This session is to help all of us at the conference figure out how to pay for our digital humanities projects. Neil Fraistat will moderate presentations by Brett Bobley of the NEH, Helen Cullyer of the Andrew W. Mellon Foundation, Rachel Frick of the Institute of Museum and Library Services, Murielle Gagnon of the Social Sciences and Humanities Research Council of Canada, Stephen Griffen of the NSF, Christoph Kummel of the Deutsche Forschungsgemeinschaft, and Shearer West of the Arts and Humanities Research Council of UK.
Preliminary message is that DH2010 will be in London, July 7-10. Website: http://www.cch.kcl.ac.uk/dh2010/. DH2011 will be at Stanford.

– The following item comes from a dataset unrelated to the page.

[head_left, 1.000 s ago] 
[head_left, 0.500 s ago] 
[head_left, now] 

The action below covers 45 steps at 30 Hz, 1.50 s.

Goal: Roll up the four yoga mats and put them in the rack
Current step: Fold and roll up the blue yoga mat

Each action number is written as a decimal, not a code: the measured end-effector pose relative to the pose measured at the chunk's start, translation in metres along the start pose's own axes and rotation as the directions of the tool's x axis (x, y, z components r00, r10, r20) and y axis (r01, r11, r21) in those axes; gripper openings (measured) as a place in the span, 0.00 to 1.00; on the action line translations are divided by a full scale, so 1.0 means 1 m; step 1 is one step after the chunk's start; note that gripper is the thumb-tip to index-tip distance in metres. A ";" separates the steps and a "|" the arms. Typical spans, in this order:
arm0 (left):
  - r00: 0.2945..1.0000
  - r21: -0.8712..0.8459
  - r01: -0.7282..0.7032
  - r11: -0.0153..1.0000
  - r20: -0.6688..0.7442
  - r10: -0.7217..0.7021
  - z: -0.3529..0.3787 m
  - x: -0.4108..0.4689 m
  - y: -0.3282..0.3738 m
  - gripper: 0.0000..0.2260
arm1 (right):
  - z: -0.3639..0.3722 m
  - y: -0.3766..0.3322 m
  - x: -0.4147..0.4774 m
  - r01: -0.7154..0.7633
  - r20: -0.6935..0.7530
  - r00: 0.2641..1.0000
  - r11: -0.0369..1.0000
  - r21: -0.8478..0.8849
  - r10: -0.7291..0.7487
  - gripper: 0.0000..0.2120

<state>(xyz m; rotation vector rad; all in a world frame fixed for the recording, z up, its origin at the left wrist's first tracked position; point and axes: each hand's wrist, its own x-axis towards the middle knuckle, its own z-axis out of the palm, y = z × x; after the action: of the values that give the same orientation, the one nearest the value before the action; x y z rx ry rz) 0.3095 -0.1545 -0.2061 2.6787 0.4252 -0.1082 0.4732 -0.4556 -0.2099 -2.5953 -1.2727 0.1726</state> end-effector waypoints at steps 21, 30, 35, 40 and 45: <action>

Bobley: Start up grants: have made about 75, in a week or so they will announce another 25. It is seed money for innovation. A big grant can be hard to get because peer reviewers want to be sure that it will work. So innovation can be hard if there is a risk of failure. Example of InPho project on machine learning processing of Stanford Encyclopedia of Philosophy. Given $30,000. After their prototype worked, they were able to get $400,000 from preservation and access R&D. Another project is institutes grant for methodological training. Example TEI, Geospatial. Third: International Collaboration.
Cullyer: “Building Digital Environments for Scholarship: Integrating Digital Papyrology as an Example. Support very large cross-disciplinary projects such as Bamboo. But also smaller scale projects with research tools. IDP brings together three already existing collections relating to papyri: Duke, Heidelberg, and APIS. Interested in it not just because in classics. Driven by needs of classicist scholarship. Editing software can be used in other projects. A standards based approach. Built in stages. Sustainable because of multiple funders.
Frick: IMLS is a federal agency established in 1996. Budget is $271 million. Funds research, demonstration projects, advancing digital resources, collaborations. Annual deadline is Feb 1, awarded late September. Also funds fellowships to librarians. Has produced report on “digital stewardship.” Funded “Our America Project” at Rice U.
Gagnon: Focused on Canadian funding. Has limited funding, which limits scope. One part of scope is “Image, Text, Sound, and Technology” which is being realigned as digital humanities. They’ve achieved “flashy” results and they need scholars as champions.
Griffin: Funding ECAI and project on propensity for story in humans by Lewis Lancaster. Also funded large digital objects. See as much of the human record in digital form as possible. Be sure to make yourself heard to shape environment for DH.
Kuemmel: In Library Services Division in Germany. They are part of a major initiative for digital information.
West: The “baby” of the UK research councils. One of seven, the newest. 2% of budget covering 28% of the academic community. They will be running a “Sand Pit” — “a creative space where you lock people in a room together for five days and whoever comes out alive gets 3Million.” Key issues are open access and demonstrating impact.
Fraistat finishes by observing that Digital Humanities is international, but funding is national.
What is the range of definitions of “impact”? West: recently published report on economic impact. Griffin: Government tries to quantify everything. He doesn’t agree with that. Should be more subjective. Bobley: Maximize access. But that can be in depth rather than breadth.
Struck by timidity of us as a group. It’s odd to settle for 10% of the pie. It’s all digital, so humanities funding should be all digital. To do that funders need real advocacy from digital humanists.